## Work instructions
Return the lines from the start of the data through the line with "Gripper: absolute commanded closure". Include both of those lines and no others.
=-=-=-=-=
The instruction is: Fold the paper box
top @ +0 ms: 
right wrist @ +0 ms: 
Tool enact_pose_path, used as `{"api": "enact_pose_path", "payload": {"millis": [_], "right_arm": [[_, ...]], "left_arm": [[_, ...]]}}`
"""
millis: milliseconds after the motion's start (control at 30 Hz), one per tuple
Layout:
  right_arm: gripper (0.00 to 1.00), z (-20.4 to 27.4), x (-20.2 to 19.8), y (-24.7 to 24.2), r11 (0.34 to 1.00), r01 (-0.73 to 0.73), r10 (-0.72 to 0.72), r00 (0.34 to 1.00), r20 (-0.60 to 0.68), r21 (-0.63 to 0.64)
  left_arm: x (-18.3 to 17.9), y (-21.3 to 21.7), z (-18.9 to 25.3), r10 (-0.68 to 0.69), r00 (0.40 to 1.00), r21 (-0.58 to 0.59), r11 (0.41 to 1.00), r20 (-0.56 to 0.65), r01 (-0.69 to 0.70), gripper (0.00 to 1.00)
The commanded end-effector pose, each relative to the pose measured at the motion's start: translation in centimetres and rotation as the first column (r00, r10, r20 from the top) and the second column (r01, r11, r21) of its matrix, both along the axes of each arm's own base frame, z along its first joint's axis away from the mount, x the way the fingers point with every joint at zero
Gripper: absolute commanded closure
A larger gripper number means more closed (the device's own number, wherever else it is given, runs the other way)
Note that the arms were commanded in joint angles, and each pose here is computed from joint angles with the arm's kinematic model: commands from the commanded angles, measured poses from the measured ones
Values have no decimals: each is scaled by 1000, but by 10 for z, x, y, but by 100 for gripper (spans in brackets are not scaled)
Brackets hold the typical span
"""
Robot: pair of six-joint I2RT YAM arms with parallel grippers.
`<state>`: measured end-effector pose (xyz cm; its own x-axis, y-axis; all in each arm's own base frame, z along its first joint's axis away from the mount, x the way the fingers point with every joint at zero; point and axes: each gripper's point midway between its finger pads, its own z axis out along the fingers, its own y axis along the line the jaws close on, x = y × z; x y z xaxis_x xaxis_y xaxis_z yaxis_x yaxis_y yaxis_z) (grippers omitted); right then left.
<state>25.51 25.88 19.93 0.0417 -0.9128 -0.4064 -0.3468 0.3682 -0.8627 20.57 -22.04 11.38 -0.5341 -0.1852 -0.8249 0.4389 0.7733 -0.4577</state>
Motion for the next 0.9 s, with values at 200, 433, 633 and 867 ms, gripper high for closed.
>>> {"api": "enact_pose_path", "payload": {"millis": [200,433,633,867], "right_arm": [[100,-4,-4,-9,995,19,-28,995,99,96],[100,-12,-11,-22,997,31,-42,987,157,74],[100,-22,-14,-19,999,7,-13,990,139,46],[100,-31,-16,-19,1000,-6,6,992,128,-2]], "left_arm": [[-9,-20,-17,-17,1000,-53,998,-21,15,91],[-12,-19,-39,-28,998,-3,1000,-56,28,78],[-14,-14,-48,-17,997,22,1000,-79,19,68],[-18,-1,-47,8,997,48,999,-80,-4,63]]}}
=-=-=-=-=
## Exercise solution
The instruction is: Fold the paper box
top @ +0 ms: 
right wrist @ +0 ms: 
Tool enact_pose_path, used as `{"api": "enact_pose_path", "payload": {"millis": [_], "right_arm": [[_, ...]], "left_arm": [[_, ...]]}}`
"""
millis: milliseconds after the motion's start (control at 30 Hz), one per tuple
Layout:
  right_arm: gripper (0.00 to 1.00), z (-20.4 to 27.4), x (-20.2 to 19.8), y (-24.7 to 24.2), r11 (0.34 to 1.00), r01 (-0.73 to 0.73), r10 (-0.72 to 0.72), r00 (0.34 to 1.00), r20 (-0.60 to 0.68), r21 (-0.63 to 0.64)
  left_arm: x (-18.3 to 17.9), y (-21.3 to 21.7), z (-18.9 to 25.3), r10 (-0.68 to 0.69), r00 (0.40 to 1.00), r21 (-0.58 to 0.59), r11 (0.41 to 1.00), r20 (-0.56 to 0.65), r01 (-0.69 to 0.70), gripper (0.00 to 1.00)
The commanded end-effector pose, each relative to the pose measured at the motion's start: translation in centimetres and rotation as the first column (r00, r10, r20 from the top) and the second column (r01, r11, r21) of its matrix, both along the axes of each arm's own base frame, z along its first joint's axis away from the mount, x the way the fingers point with every joint at zero
Gripper: absolute commanded closure

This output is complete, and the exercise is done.